3. Have the authors made all data underlying the findings in their manuscript fully available?

The PLOS Data policy requires authors to make all data underlying the findings described in their manuscript fully available without restriction, with rare exception (please refer to the Data Availability Statement in the manuscript PDF file). The data should be provided as part of the manuscript or its supporting information, or deposited to a public repository. For example, in addition to summary statistics, the data points behind means, medians and variance measures should be available. If there are restrictions on publicly sharing data—e.g. participant privacy or use of data from a third party—those must be specified.

Reviewer #1: Yes

**********

4. Is the manuscript presented in an intelligible fashion and written in standard English?

PLOS ONE does not copyedit accepted manuscripts, so the language in submitted articles must be clear, correct, and unambiguous. Any typographical or grammatical errors should be corrected at revision, so please note any specific errors here.

Reviewer #1: Yes

**********

5. Review Comments to the Author

Please use the space provided to explain your answers to the questions above. You may also include additional comments for the author, including concerns about dual publication, research ethics, or publication ethics. (Please upload your review as an attachment if it exceeds 20,000 characters)

Reviewer #1: Greetings.

Overall the write up is standard. However, I would suggest the following adjustments for upgrading the readability. This is an impressive endeavor and I wish for such important findings to be made public.

Introduction:

Please reduce the number of sentences. The introduction is very long. For each point of the introduction, try to limit the sentence count to 10 or fewer. Although the information provided is relevant, it can be more concise.

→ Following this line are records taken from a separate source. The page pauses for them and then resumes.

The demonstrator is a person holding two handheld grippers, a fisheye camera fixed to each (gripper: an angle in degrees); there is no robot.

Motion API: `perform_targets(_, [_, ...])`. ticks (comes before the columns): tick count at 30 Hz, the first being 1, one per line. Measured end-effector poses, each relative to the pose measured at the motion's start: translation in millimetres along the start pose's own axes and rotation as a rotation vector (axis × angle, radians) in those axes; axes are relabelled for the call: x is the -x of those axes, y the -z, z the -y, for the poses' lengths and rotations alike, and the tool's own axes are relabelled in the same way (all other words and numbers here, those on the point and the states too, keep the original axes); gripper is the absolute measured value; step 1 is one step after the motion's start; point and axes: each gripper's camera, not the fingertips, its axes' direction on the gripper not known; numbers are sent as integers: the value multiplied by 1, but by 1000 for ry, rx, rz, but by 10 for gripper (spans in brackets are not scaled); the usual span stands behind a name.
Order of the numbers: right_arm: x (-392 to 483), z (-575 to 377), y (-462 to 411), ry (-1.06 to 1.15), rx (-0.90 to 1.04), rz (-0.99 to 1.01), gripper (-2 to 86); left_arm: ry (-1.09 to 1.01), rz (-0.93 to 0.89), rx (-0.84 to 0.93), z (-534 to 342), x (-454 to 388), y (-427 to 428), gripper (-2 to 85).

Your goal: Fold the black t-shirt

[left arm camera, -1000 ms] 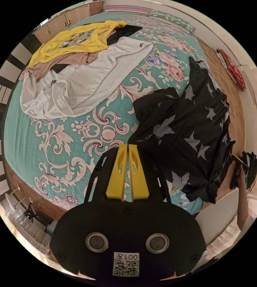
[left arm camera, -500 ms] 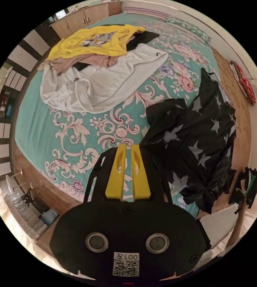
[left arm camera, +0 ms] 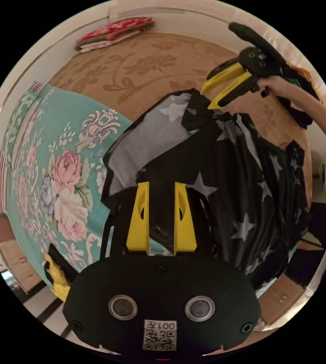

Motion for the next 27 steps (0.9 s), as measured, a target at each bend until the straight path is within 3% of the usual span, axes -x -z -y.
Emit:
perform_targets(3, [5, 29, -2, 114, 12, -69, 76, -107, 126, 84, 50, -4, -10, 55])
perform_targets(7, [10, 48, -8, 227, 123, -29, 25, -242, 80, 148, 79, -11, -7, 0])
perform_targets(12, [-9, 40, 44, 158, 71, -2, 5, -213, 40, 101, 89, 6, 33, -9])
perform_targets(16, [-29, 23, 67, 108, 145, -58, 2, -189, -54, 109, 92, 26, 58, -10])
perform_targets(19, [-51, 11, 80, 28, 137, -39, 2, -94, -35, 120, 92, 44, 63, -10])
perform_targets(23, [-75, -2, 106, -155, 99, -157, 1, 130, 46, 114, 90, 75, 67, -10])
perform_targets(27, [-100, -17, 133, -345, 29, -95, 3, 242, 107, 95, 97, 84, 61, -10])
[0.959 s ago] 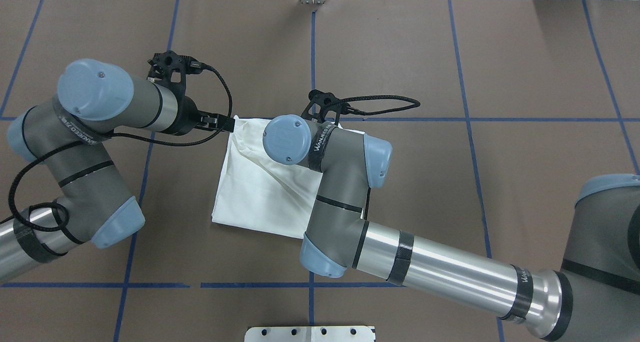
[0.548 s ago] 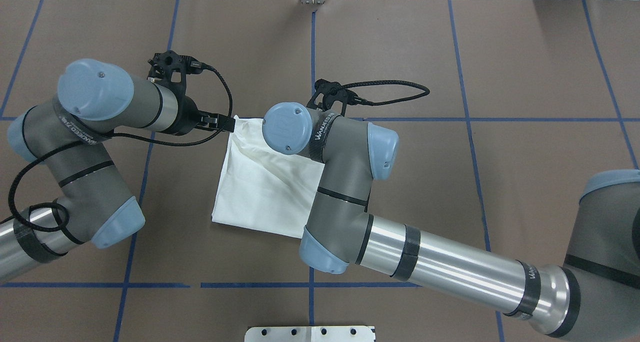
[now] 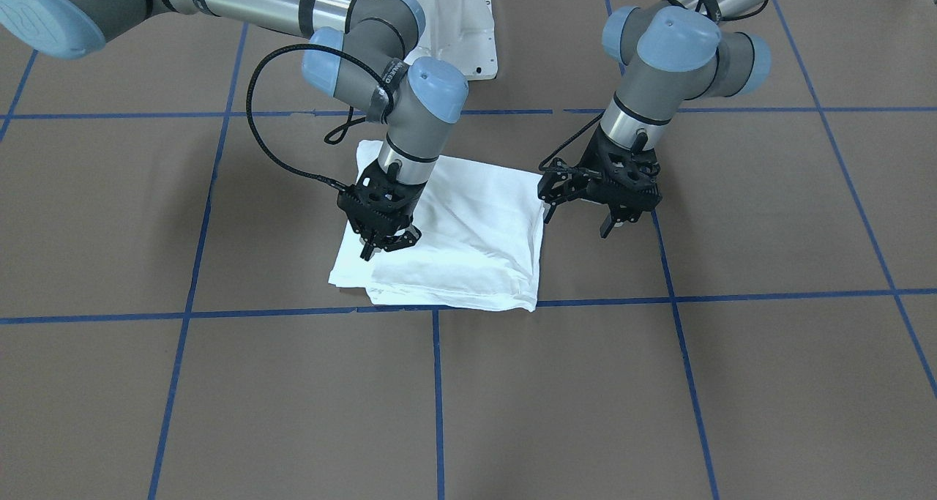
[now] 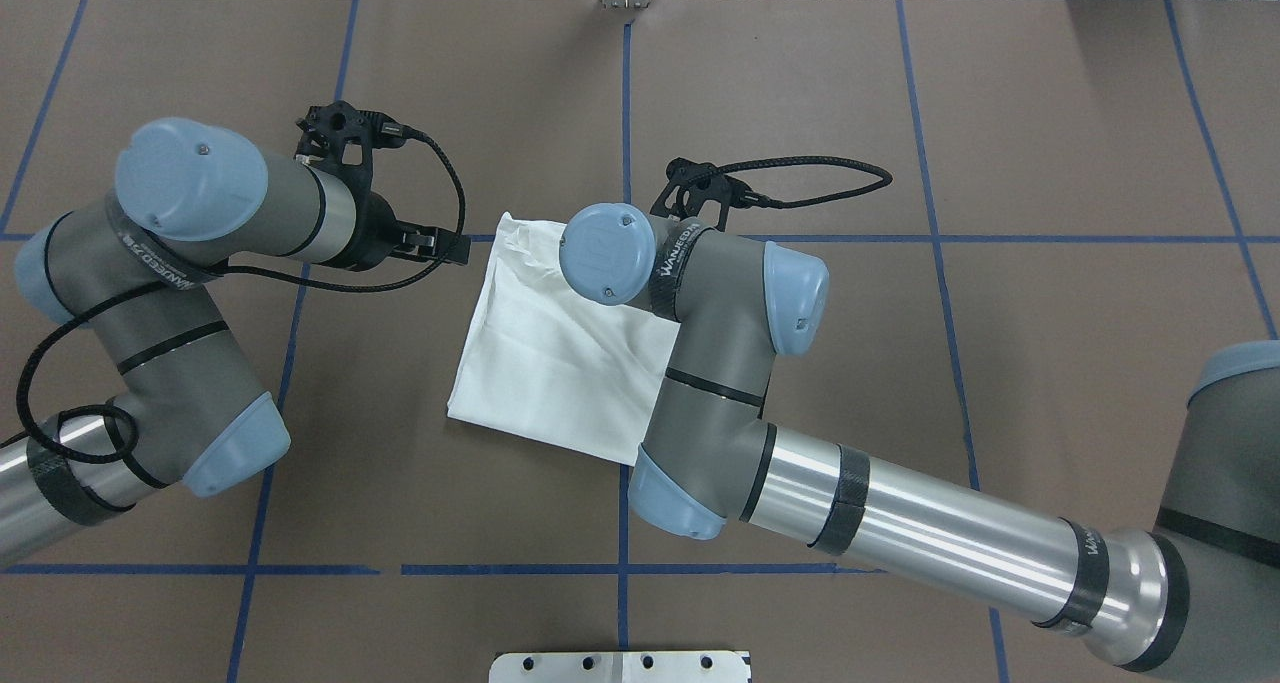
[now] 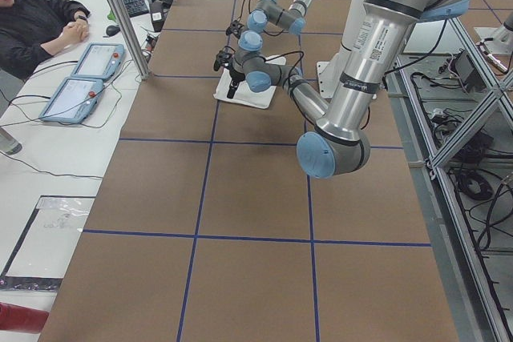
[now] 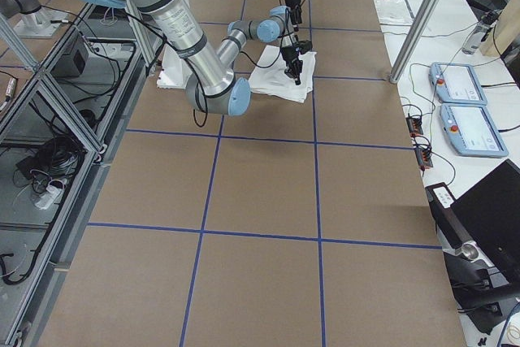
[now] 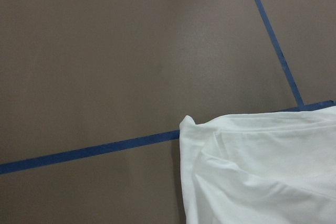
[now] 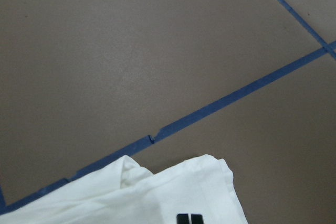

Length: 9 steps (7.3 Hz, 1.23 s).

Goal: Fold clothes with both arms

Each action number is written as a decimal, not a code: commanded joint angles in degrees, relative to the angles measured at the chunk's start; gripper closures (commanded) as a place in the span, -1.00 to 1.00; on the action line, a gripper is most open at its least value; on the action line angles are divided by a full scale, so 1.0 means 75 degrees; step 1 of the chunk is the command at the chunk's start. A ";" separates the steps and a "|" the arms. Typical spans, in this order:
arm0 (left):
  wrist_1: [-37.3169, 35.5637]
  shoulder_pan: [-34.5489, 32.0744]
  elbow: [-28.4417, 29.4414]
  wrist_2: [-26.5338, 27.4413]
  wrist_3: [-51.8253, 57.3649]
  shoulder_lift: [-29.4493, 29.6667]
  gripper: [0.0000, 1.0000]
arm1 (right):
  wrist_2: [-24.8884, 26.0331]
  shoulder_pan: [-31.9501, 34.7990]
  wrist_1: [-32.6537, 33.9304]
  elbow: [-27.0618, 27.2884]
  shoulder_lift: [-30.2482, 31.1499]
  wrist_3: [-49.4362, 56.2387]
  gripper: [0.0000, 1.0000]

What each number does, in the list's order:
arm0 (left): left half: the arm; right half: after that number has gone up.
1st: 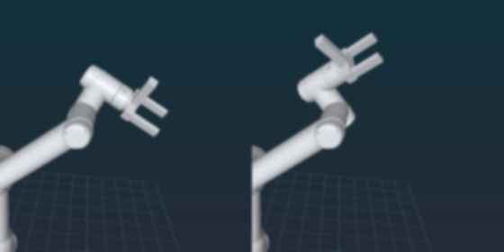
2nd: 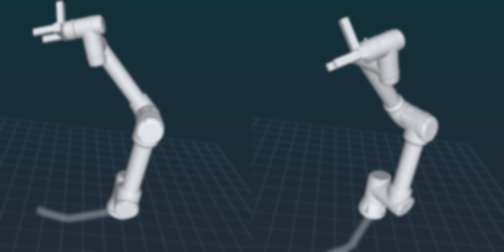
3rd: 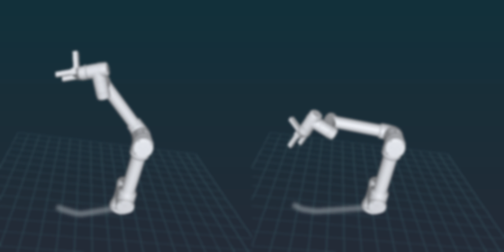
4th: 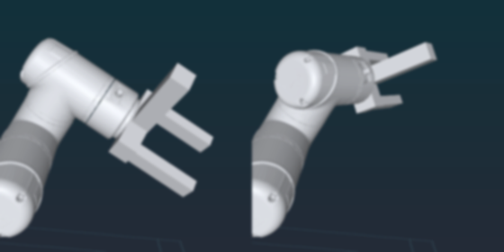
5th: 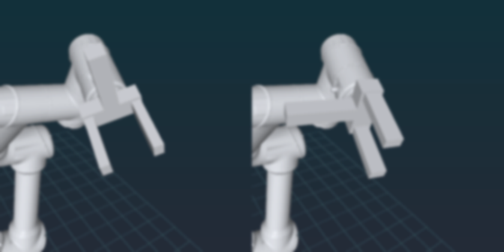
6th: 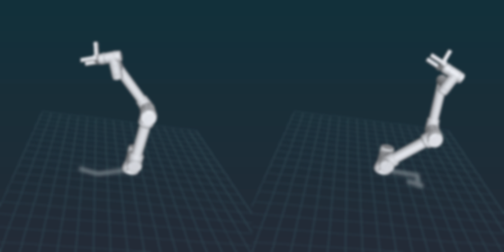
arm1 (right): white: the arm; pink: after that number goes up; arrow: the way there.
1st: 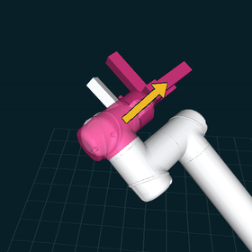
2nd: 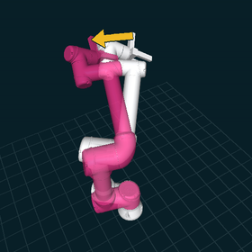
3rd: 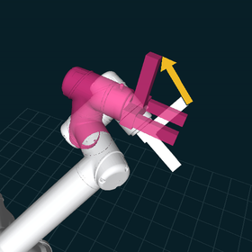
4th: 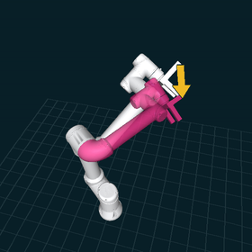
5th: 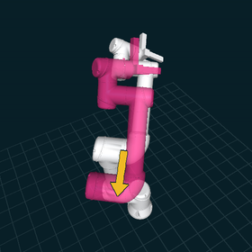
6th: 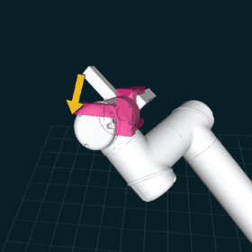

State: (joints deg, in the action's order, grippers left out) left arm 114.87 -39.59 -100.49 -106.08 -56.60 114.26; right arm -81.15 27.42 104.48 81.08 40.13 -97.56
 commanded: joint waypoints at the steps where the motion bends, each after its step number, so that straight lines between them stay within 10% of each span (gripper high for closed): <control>1: 0.0000 0.0005 -0.0007 0.0000 0.0000 0.0000 -1.00 | -0.0043 0.0373 0.0027 0.0250 0.0016 0.0360 1.00; 7: 0.0000 0.0005 -0.0008 -0.0012 -0.0023 0.0000 -1.00 | 0.0015 0.0387 -0.0055 0.0228 0.0497 0.0549 1.00; 8: 0.0000 0.0005 -0.0019 -0.0012 -0.0023 0.0000 -1.00 | 0.0004 0.0422 -0.0055 0.0228 0.0485 0.1165 -0.98; 9: 0.0000 0.0005 -0.0019 -0.0012 -0.0023 0.0000 -1.00 | -0.0020 0.0445 -0.0160 0.0240 0.0462 0.1682 -1.00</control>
State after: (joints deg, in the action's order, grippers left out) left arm 114.87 -39.55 -100.61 -106.17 -56.79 114.26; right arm -81.13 30.53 103.88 82.82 43.71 -89.68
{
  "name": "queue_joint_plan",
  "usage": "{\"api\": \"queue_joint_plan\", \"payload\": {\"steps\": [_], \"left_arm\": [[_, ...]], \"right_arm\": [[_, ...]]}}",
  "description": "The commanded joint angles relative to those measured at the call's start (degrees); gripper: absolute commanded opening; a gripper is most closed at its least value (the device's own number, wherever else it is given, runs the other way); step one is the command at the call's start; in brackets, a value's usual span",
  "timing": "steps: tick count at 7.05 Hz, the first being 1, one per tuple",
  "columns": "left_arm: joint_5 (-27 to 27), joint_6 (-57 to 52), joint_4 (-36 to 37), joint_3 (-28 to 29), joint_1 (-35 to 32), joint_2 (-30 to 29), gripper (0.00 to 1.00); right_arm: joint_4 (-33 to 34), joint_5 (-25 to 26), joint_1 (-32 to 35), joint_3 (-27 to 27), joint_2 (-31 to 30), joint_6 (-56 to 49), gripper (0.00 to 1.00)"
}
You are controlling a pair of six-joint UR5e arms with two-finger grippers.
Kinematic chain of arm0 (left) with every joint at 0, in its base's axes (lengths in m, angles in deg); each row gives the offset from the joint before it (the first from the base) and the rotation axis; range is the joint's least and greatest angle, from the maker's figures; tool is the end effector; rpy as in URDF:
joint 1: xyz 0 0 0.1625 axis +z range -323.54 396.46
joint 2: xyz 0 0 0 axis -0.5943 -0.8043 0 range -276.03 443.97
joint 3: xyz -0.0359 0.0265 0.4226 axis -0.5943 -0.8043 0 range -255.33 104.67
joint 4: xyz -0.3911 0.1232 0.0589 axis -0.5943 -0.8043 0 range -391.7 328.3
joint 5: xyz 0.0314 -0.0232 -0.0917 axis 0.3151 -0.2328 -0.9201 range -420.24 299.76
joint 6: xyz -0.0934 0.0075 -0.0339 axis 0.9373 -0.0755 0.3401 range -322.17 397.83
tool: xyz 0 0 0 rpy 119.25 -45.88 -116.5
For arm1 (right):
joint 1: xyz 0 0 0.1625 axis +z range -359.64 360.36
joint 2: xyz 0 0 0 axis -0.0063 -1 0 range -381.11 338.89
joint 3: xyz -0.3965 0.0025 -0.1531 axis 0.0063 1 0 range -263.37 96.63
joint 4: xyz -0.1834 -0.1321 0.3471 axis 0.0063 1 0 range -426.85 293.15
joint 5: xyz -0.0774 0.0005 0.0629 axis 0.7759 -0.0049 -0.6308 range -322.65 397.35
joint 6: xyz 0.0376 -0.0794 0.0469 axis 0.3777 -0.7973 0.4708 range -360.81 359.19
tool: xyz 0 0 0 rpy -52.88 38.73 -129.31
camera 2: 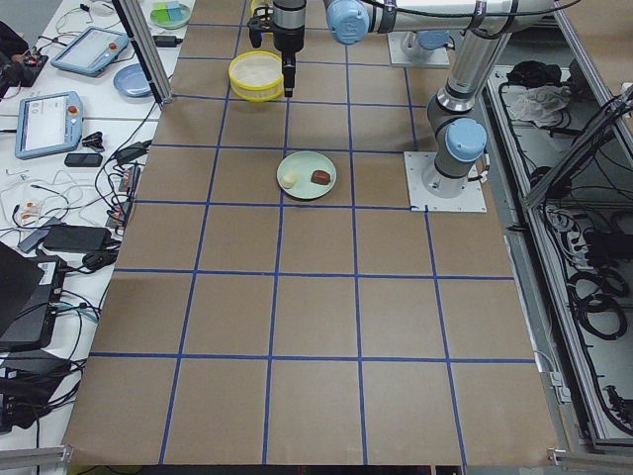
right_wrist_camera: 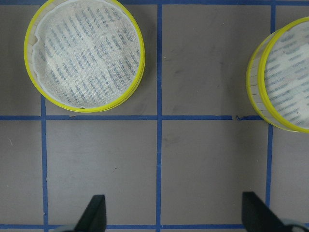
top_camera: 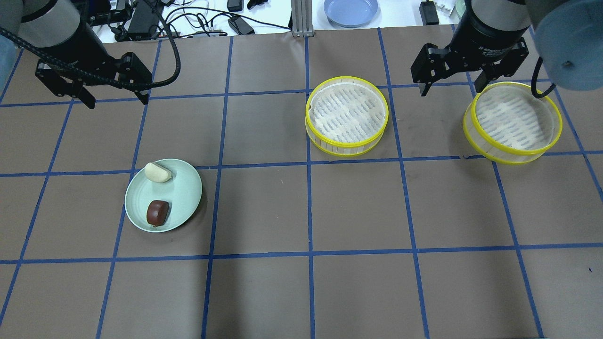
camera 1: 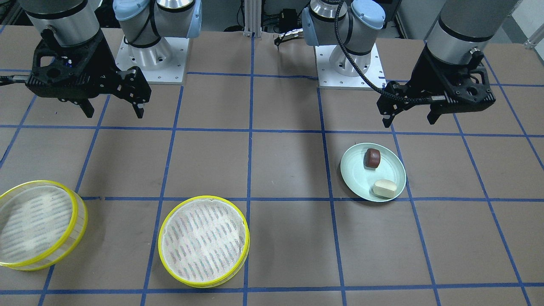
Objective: Stack buns with steamer
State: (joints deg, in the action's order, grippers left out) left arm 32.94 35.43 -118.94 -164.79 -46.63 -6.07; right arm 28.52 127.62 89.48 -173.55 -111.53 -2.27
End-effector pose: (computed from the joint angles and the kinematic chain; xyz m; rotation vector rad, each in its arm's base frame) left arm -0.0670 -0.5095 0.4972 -0.1236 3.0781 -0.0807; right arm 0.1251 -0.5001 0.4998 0.0154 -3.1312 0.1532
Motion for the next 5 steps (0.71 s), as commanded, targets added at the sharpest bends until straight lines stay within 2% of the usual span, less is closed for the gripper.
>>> {"api": "queue_joint_plan", "payload": {"steps": [1, 3, 5], "left_arm": [[-0.1, -0.8, -3.0, -0.7, 3.4, -0.5, 1.0], [-0.7, -4.2, -2.1, -5.7, 8.9, -2.0, 1.0], [-0.8, -2.4, 2.2, -7.7, 9.2, -6.2, 1.0]], "right_arm": [[0.0, 0.0, 0.0, 0.0, 0.1, -0.1, 1.0], [0.0, 0.0, 0.0, 0.0, 0.1, -0.3, 1.0], [0.0, 0.0, 0.0, 0.0, 0.1, -0.3, 1.0]]}}
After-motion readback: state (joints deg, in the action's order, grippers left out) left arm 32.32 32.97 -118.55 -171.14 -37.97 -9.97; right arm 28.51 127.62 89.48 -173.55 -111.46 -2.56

Methodology-Analytical Plan:

Please rewrite this part in sub-sections or paragraphs addressing each of the analyses conducted in detail. The analyses are presented in the results section; however, the details should be mentioned here. It would be best to specify which statistical analysis was conducted for what reason, the variables included, and the rationale for their inclusion. Almost all information is already in this manuscript, but listing the analyses and their background in the Analytical Plan section of the Methodology is more appropriate. In addition to "In addition, we conducted multiple group comparisons to assess the existence of differences in the

use of screens according to the gender, age, and nationality of the children." please include which tests were done too.

Result:

Please reorganize the results section to follow a more systematic approach. Remove the analysis details from this section and include them in the Analytical Plan. Ensure that tables or figures are provided for all respective results. Currently, it is difficult to discern which analysis yielded which result; this can be improved by using cross-referencing and organizing the results sequentially. For example, in the results section, one paragraph mentions:

"Partial correlations aimed to examine links between screen use (e.g., time, sharing, content)

and language and motor development in sample when controlling for child characteristics and

sociodemographic variables that relate to development. For child characteristics in the present

study, we found that age related to better language and earlier milestones while female children

get more scores in lexical density (U= 405, p= .003, r= .079) and language milestones (U= 399,

p< .001, r= .093). For sociodemographic variables we found that higher caregiver education was

related to better language and earlier milestones and access to daycare was related to more scores

in parents' reports of lexical density (X²= 73.39, p< .001, ε²= .039), use of sentences (X²= 46.95,

p< .001, ε²= .025) and earlier acquisition of language development milestones (X²= 35.56, p< .001,

ε²= .019). Thus age, gender, caregiver education, and daycare access were included as control

variables in Spearman parietal correlations to determine whether links between screen use,

language, and motor development existed when controlling for these variables. Partial correlations

for all variables are reported in Table 2."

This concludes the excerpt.